One of the fundamental features of Kubernetes is that the scheduler can move pods around between agents, which works fine for stateless applications but not so well for stateful, which tend to like their storage and networking to not change during operation, unless handled in a very specific operational way. In order to try to handle the complexities of stateful applications, Kubernetes 1.5 added StatefulSets, which gave us the concepts of stable network and storage. But this doesn’t solve all of our problems, since Kubernetes still doesn’t know what’s actually going on inside the pods.
Typically these kinds of applications have a set of lifecycle states which require logical ordering of actions in order to maintain operation. Stateful applications tend to have coordination between their elements, so, in general, if we were to just start and stop instances then we may impact on the correct behavior of the application—we may need to wait for re-balancing of data, or there may be multiple steps involved in an upgrade operation. This also applies to many operations that you are likely to perform such as scaling, and these actions also tend to be unique to the application, so a Cassandra cluster is managed differently from a Kafka cluster. That domain-specific knowledge of how to administer this class of applications isn’t captured in the paradigms that Kubernetes gives us out of the box, so how do we automate and package that knowledge?
The solution to this problem is the Operator pattern. Operators encapsulate operational tasks in code, so we can orchestrate application lifecycle actions using Kubernetes APIs. Operators encode domain-specific knowledge about the lifecycle actions required for the application—how to scale it, how to upgrade it, how to recover from failure scenarios and so on.
When we install an Operator into our cluster, we will get a controller, which is the code that manages the lifecycle of the particular thing and where the domain-specific knowledge is encapsulated. We’ll also get a bunch of custom resource definitions, which extend the Kubernetes API to address new resource types, so these add a new type which you can then put data into and instantiate.
There are now many different ways to build Operators. The first one to emerge was the Operator Framework, which originated at CoreOS, but since then a whole range of different ways to build Operators have appeared, including Kubebuilder, Metacontroller and KUDO. These all take different approaches to building Operators, from SDK’s requiring Go expertise and deep Kubernetes knowledge to the KUDO approach of a polymorphic Operator, which can be configured very simply by using YAML.
For cluster administrators managing large clusters, this proliferation of development methodologies and management interfaces can be problematic. The class of applications that Operators were developed to manage are almost always part of a larger application stack, with dependencies between them. If we have a lot of Operators written in different ways running on our clusters, how can we ensure they will interoperate with each other, and how do we validate and test them?
When we depend on other services, we primarily care about two things: how to access and use it, and what it does.

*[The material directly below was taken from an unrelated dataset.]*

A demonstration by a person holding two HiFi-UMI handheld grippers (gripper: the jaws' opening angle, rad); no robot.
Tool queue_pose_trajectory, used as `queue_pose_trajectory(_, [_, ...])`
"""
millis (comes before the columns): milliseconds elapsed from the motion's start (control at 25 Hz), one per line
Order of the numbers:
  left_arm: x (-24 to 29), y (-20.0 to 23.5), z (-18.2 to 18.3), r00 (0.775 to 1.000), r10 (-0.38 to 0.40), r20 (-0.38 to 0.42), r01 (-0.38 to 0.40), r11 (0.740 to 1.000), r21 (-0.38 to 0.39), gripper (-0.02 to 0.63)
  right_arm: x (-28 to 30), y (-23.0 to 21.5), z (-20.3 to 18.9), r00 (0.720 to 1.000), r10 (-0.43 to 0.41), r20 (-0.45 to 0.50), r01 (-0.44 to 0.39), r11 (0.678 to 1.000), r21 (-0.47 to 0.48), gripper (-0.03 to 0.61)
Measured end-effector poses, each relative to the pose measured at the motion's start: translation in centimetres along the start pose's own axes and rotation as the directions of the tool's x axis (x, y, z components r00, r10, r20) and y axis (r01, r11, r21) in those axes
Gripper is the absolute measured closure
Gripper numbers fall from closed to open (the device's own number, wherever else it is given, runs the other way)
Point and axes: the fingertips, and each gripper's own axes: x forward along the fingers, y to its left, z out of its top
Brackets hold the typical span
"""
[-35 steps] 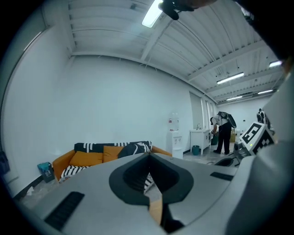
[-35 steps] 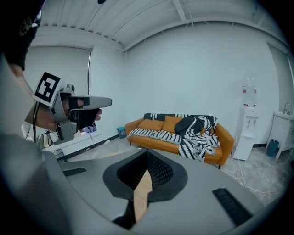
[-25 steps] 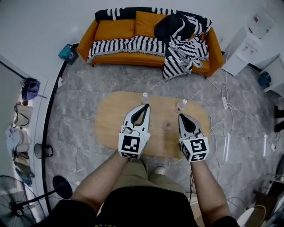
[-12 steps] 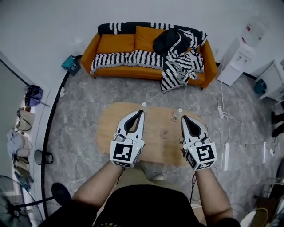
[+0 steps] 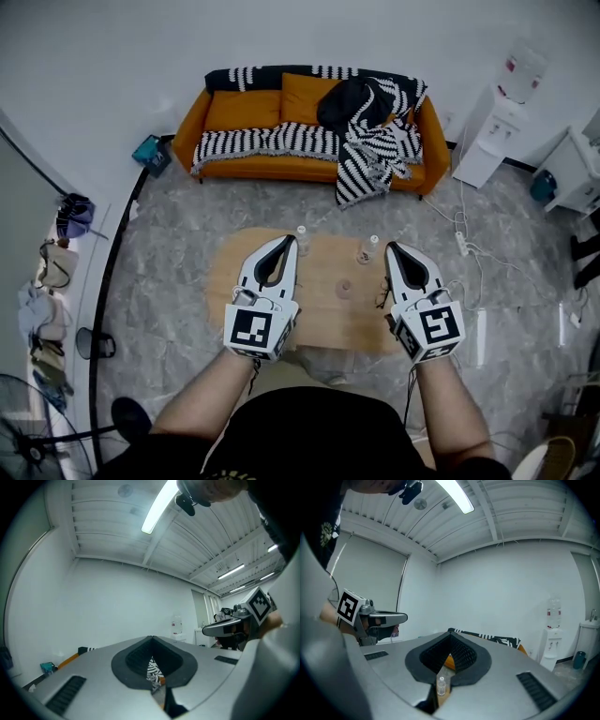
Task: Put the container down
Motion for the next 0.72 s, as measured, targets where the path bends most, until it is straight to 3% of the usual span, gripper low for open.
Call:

The KUDO project is working on the Kubernetes Operator Interface (KOI) to address this, enabling Operators to easily compose with each other based on a well-known set of CRDs. This interface is not just about connection strings and secrets, either; KOI aims to answer the question of “What does this Operator actually do?” By exporting an Operator’s behaviors as a CRD, tooling such as CLIs and GUIs can be written that better abstract the tasks that users need to perform rather than having to understand a library of custom resources.
Defining behavior is one thing, validating it is another. How do we write standardized tests that confirm an Operator actually does the thing it says it is going to do? In order to try and address this problem, the KUDO project has also developed a test framework, Kuttl, which allows Operator developers to write tests to prove correct behavior. Kuttl has wider use cases outside of the KUDO project, with the ability to test conformance for all kinds of Kubernetes resources, so this is in the process of spinning out into a separate project.
These kinds of efforts around standardization, definitions and testing will enable us to build ecosystems of Operators that naturally compose with each other, no matter the implementation—allowing users to build application stacks they can be confident will inter-operate consistently, rather than a constellation of unrelated Operators strung together by assuming the right configuration values. Collaboration and cross-project working are key to the future of the Operator ecosystem, and there are now more and more collaborative efforts emerging across the industry with these goals in mind.